■ RECORDED DATA ■
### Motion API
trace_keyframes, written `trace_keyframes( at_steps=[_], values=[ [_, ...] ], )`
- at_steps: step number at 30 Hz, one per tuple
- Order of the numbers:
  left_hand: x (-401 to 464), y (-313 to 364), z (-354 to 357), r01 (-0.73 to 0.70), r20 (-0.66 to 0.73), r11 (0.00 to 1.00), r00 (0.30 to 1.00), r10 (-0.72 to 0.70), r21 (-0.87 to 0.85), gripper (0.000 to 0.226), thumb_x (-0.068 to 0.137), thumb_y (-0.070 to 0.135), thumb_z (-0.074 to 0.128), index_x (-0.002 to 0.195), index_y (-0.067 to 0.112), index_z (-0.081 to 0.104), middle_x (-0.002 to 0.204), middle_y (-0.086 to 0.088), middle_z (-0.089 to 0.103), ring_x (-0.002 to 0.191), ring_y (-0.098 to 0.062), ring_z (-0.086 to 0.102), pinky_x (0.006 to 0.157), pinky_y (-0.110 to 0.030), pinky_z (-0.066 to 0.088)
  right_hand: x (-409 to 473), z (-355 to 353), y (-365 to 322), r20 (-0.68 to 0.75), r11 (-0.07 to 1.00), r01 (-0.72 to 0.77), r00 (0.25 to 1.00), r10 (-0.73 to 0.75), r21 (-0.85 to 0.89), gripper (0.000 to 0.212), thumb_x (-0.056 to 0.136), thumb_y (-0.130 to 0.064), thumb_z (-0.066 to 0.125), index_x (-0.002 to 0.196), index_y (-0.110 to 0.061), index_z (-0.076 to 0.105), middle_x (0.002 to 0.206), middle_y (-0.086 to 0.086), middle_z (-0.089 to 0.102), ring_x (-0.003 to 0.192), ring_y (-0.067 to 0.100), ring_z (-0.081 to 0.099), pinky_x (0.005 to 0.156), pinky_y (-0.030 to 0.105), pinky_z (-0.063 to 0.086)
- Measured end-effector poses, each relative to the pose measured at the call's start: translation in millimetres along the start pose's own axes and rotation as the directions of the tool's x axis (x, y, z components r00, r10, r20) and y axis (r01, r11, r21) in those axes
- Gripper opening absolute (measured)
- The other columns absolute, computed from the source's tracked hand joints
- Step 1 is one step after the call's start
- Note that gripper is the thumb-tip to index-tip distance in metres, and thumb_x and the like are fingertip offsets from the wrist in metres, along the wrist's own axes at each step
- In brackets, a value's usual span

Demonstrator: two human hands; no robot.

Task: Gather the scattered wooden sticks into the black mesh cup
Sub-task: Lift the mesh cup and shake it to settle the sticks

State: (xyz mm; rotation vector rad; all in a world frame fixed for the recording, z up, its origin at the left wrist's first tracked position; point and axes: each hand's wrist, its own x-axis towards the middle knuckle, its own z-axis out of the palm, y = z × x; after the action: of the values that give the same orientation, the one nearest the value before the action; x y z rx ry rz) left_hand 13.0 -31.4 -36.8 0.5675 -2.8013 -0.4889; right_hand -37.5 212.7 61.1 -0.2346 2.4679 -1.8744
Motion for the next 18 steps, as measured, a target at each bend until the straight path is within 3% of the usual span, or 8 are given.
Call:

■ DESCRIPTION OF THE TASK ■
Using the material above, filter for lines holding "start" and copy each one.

■ ANSWER AREA ■
- Measured end-effector poses, each relative to the pose measured at the call's start: translation in millimetres along the start pose's own axes and rotation as the directions of the tool's x axis (x, y, z components r00, r10, r20) and y axis (r01, r11, r21) in those axes
- Step 1 is one step after the call's start

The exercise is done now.